_Task:_ What you return must be the lines of the data that hold the word "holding".

_Data supplied:_
○ ○ ○

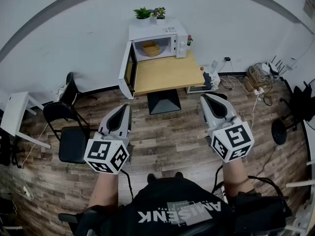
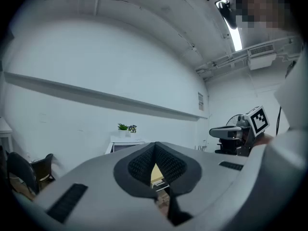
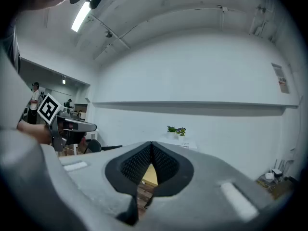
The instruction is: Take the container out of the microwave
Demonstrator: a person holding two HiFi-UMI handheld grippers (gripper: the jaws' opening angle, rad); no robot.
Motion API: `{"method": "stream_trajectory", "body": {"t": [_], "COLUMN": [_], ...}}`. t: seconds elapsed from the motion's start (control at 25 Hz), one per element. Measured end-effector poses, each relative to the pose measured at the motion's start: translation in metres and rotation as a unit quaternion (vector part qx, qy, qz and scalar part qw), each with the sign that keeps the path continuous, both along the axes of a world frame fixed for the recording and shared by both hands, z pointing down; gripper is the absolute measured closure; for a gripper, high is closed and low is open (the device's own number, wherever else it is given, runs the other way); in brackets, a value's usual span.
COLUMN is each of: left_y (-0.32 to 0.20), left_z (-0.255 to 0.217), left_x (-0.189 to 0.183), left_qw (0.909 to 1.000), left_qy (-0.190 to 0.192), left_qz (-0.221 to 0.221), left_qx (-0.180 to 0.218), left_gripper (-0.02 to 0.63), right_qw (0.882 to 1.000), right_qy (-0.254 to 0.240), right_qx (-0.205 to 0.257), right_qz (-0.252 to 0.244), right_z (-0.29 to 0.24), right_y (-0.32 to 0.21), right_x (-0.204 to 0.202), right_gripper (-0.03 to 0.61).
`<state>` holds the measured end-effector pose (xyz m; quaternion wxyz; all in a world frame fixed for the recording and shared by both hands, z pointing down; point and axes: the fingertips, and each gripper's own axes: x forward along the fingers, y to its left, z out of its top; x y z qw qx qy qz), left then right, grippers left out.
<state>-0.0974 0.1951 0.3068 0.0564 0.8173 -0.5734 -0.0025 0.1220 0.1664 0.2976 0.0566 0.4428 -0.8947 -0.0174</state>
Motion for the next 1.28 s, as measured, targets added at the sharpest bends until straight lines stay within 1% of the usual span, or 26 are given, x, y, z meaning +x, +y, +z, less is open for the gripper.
{"method": "stream_trajectory", "body": {"t": [0.24, 0.4, 0.52, 0.6, 0.88, 1.08, 1.28], "left_y": [0.004, 0.005, 0.007, 0.008, 0.007, 0.001, -0.006], "left_z": [-0.001, -0.003, -0.004, -0.004, 0.001, 0.005, 0.008], "left_x": [0.002, 0.005, 0.009, 0.013, 0.038, 0.057, 0.082], "left_qw": [1.0, 0.9999, 0.9999, 0.9999, 0.9997, 0.9994, 0.9984], "left_qy": [-0.005, -0.007, -0.007, -0.012, -0.026, -0.035, -0.055], "left_qz": [-0.005, -0.009, -0.01, -0.009, 0.002, 0.001, 0.006], "left_qx": [-0.002, -0.001, -0.001, 0.0, -0.003, -0.009, -0.008], "left_gripper": [0.612, 0.612, 0.612, 0.612, 0.612, 0.612, 0.612], "right_qw": [1.0, 1.0, 1.0, 0.999, 0.999, 0.999, 0.999], "right_qy": [0.001, -0.008, -0.018, -0.013, -0.01, -0.021, -0.019], "right_qx": [0.002, 0.003, 0.0, 0.001, 0.008, 0.009, 0.014], "right_qz": [-0.003, -0.006, -0.022, -0.03, -0.033, -0.027, -0.041], "right_z": [-0.001, -0.004, -0.004, -0.002, 0.002, 0.004, 0.009], "right_y": [0.003, 0.003, 0.007, 0.011, 0.014, 0.008, 0.008], "right_x": [0.002, 0.006, 0.007, 0.008, 0.027, 0.043, 0.059], "right_gripper": [0.572, 0.572, 0.572, 0.572, 0.572, 0.571, 0.571]}}
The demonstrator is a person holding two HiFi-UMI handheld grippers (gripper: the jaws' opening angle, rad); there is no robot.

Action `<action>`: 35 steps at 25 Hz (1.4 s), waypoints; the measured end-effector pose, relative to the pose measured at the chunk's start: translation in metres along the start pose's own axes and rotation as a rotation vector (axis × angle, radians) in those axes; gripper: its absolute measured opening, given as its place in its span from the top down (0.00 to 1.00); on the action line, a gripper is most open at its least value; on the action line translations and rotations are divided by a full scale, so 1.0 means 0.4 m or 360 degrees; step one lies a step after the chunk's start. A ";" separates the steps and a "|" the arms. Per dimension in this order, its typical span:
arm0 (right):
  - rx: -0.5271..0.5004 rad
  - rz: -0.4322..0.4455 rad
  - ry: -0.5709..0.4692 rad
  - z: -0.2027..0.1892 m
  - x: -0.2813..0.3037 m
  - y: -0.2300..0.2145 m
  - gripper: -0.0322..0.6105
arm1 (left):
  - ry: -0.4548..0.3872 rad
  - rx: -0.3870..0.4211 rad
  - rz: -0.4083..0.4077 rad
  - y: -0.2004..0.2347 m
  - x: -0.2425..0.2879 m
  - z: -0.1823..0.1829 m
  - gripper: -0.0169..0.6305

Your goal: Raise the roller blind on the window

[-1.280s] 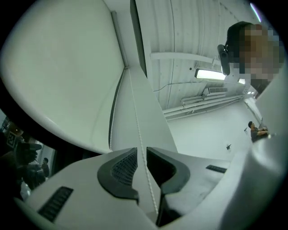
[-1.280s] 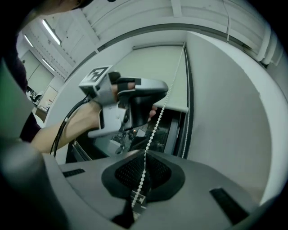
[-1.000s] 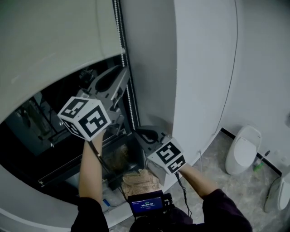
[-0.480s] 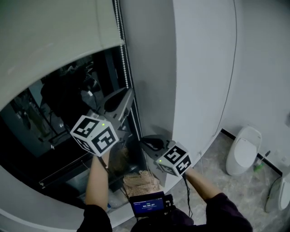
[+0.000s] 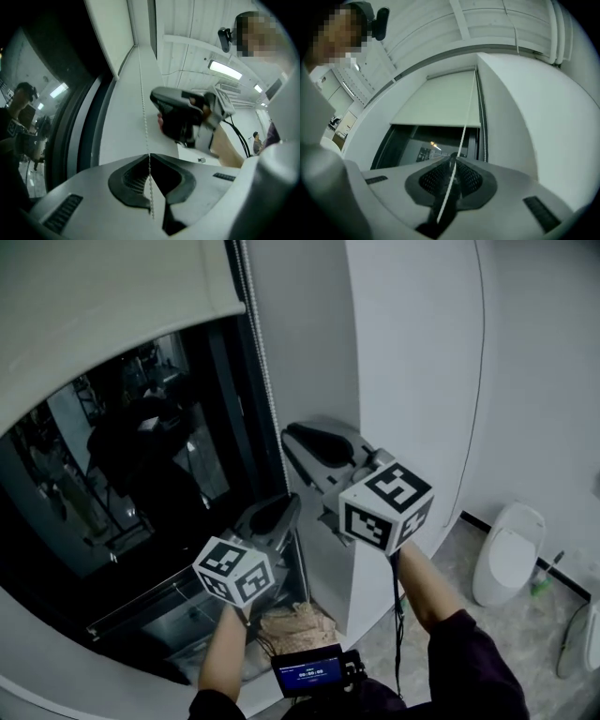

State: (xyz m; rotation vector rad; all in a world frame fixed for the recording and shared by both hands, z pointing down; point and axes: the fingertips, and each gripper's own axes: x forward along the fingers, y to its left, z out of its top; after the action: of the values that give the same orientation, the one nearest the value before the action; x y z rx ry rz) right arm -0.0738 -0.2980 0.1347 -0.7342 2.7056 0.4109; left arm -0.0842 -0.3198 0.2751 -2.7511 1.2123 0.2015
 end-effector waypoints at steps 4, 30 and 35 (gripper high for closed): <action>-0.0021 -0.0036 -0.0091 0.114 0.060 -0.015 0.85 | 0.0105 0.0021 -0.0023 -0.027 -0.001 -0.087 0.95; -0.0299 -0.0241 0.0100 -0.001 0.024 -0.005 0.93 | 0.0028 -0.0075 0.0005 -0.016 -0.115 -0.113 0.91; -0.0245 -0.0201 0.0207 -0.131 -0.005 0.019 0.93 | -0.0148 0.0008 0.0028 0.001 -0.117 0.048 0.91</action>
State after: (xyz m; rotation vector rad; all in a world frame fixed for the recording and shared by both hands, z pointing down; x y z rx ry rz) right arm -0.0875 -0.3091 0.1847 -1.0010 2.7502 0.5636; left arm -0.1171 -0.2828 0.2641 -2.6947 1.2124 0.3236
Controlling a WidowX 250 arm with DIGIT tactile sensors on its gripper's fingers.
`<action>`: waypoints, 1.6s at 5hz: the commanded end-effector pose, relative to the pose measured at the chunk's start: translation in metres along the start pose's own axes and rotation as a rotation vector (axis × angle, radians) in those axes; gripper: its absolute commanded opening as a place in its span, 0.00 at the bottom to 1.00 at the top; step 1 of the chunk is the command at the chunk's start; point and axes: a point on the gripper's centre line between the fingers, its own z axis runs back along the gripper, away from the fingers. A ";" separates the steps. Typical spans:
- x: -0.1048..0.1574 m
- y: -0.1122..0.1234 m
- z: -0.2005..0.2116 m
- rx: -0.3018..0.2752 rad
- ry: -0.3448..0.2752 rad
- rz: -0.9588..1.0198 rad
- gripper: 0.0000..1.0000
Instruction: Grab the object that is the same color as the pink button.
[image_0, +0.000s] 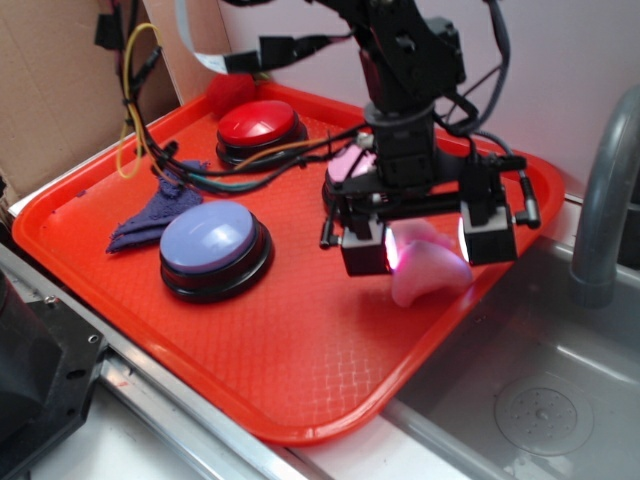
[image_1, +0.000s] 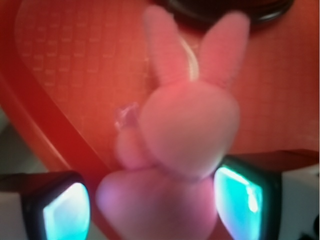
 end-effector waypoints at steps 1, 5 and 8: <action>0.013 -0.011 0.003 -0.076 -0.012 -0.003 0.73; 0.041 0.035 0.107 0.048 -0.157 -0.298 0.00; 0.068 0.145 0.160 0.101 -0.176 -0.262 0.00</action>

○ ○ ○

_Written solution:_
Demonstrator: a person holding two HiFi-UMI handheld grippers (gripper: the jaws' opening angle, rad); no robot.
The demonstrator is a person holding two HiFi-UMI handheld grippers (gripper: the jaws' opening angle, rad); there is no robot.

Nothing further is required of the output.